* Task item *
Wherever the string "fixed" shows up in the records below, return that line.

------------------------------

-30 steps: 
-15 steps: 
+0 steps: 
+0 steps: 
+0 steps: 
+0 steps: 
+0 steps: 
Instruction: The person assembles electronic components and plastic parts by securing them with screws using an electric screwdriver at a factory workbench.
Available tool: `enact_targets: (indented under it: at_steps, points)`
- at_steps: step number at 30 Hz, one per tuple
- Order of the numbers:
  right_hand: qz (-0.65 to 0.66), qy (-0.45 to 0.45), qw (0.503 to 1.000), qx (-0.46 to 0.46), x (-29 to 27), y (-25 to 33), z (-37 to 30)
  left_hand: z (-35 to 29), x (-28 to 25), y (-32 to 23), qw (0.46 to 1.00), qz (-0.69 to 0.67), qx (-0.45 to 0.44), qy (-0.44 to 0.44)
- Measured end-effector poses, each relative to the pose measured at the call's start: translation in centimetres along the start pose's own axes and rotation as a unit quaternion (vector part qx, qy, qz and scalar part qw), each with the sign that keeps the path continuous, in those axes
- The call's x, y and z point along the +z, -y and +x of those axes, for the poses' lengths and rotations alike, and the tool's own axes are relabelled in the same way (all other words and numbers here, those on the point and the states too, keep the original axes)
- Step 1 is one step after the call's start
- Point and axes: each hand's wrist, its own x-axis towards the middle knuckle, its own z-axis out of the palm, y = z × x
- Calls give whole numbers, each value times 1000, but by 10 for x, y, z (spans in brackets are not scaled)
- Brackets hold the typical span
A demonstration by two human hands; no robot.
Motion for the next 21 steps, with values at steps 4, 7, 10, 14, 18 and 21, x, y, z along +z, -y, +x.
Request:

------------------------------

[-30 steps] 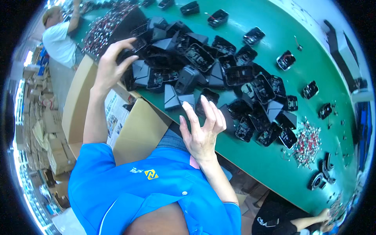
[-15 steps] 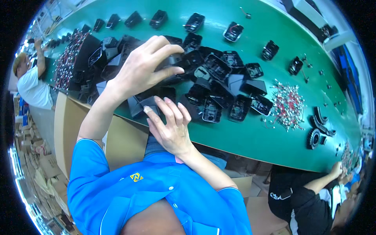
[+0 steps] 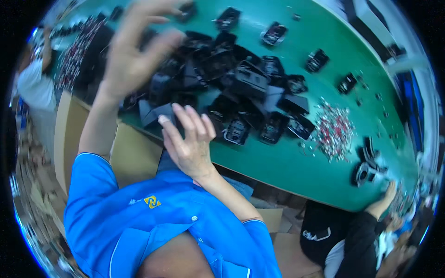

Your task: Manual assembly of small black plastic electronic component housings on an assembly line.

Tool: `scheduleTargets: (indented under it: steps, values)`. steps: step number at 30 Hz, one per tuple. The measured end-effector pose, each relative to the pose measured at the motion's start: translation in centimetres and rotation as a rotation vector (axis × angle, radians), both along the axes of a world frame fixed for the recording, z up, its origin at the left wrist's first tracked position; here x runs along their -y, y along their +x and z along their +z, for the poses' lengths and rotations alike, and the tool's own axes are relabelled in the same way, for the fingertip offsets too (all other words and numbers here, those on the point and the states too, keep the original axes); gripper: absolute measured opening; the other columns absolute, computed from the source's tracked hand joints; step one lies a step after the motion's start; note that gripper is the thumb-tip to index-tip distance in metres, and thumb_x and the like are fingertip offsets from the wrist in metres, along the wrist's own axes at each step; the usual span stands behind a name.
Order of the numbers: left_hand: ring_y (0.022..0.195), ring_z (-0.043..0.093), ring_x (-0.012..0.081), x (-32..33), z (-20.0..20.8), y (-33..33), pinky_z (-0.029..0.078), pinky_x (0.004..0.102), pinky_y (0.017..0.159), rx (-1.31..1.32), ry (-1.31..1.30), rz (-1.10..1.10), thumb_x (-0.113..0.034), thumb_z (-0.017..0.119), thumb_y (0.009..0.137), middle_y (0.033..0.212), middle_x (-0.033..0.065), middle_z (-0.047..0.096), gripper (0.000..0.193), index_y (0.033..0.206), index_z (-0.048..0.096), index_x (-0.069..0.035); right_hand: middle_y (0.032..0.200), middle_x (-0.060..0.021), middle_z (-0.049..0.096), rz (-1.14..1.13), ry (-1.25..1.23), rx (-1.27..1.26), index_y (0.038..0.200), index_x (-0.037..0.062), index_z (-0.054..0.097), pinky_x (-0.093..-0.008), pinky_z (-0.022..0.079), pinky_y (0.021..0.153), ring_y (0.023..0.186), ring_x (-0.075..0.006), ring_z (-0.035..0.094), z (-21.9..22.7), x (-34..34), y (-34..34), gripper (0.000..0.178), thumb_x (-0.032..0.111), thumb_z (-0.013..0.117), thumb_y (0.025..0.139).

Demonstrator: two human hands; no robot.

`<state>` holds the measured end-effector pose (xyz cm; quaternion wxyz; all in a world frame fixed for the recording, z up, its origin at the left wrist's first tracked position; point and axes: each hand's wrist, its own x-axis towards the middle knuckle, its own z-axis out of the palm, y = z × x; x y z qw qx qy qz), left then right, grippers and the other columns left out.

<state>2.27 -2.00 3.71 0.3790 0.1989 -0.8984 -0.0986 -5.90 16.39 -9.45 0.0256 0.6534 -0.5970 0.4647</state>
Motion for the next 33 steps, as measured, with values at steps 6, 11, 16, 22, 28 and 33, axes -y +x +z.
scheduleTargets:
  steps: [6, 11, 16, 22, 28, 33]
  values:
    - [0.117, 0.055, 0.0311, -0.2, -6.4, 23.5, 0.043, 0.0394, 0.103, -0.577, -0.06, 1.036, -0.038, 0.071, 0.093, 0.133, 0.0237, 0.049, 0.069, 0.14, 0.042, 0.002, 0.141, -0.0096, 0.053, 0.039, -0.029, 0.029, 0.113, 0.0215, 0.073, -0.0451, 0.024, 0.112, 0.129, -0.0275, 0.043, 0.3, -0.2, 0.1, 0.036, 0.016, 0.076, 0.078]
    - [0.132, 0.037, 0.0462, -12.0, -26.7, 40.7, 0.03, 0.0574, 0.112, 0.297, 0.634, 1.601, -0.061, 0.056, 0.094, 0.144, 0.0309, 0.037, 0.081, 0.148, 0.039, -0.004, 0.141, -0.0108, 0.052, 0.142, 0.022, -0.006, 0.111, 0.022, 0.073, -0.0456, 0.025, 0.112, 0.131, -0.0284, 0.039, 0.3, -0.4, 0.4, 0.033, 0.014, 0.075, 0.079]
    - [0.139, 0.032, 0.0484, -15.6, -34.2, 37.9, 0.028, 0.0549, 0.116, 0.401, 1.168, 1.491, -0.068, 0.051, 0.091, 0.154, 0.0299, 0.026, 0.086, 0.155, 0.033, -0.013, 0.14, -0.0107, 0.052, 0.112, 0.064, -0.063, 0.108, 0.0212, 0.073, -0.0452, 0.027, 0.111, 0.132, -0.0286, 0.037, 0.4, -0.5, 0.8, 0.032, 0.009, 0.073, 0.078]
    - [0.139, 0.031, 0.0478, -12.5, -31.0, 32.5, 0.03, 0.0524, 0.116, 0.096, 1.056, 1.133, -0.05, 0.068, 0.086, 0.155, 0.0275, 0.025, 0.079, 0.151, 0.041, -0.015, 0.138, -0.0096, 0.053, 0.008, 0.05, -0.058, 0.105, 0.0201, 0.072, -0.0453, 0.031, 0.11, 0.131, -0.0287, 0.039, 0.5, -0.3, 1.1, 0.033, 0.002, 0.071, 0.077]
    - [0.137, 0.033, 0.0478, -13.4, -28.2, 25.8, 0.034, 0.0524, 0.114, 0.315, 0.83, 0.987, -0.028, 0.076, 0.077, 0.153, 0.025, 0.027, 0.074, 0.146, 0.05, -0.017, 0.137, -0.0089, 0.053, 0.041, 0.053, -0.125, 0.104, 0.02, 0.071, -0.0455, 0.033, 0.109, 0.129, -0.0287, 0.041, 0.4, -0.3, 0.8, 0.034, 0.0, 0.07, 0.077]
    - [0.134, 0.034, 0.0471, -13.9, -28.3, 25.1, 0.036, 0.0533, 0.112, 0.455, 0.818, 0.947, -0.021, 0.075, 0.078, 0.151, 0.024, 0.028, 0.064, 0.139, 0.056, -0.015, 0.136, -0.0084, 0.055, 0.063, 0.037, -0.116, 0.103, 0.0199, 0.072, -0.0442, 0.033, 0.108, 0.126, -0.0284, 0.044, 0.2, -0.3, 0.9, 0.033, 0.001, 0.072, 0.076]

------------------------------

* Finished task *
Tool: `scheduleTargets: (indented under it: steps, values)`. steps: step number at 30 Hz, one per tuple. The measured end-effector pose, each relative to the pose measured at the motion's start: translation in centimetres and rotation as a rotation vector (axis × angle, radians), both along the axes of a world frame fixed for the recording, z up, its origin at the left wrist's first tracked position; here x runs along their -y, y along their +x and z along their +z, for the poses' lengths and rotations alike, and the tool's own axes are relabelled in the same way, for the fingertip offsets too (all other words and numbers here, those on the point and the states too, keep the original axes); gripper: absolute measured opening; the other columns absolute, computed from the source's tracked hand joints; step one lies a step after the motion's start; note that gripper is the thumb-tip to index-tip distance in metres, and thumb_x and the like are fingertip offsets from the wrist in metres, along the wrist's own axes at each step; the usual span stands behind a name.
`<state>` holds the measured end-effector pose (xyz cm; quaternion wxyz; all in a world frame fixed for the recording, z up, its origin at the left wrist's first tracked position; point and axes: each hand's wrist, its own x-axis towards the middle knuckle, its own z-axis out of the palm, y = z × x; x y z qw qx qy qz), left then right, grippers and the other columns left out.

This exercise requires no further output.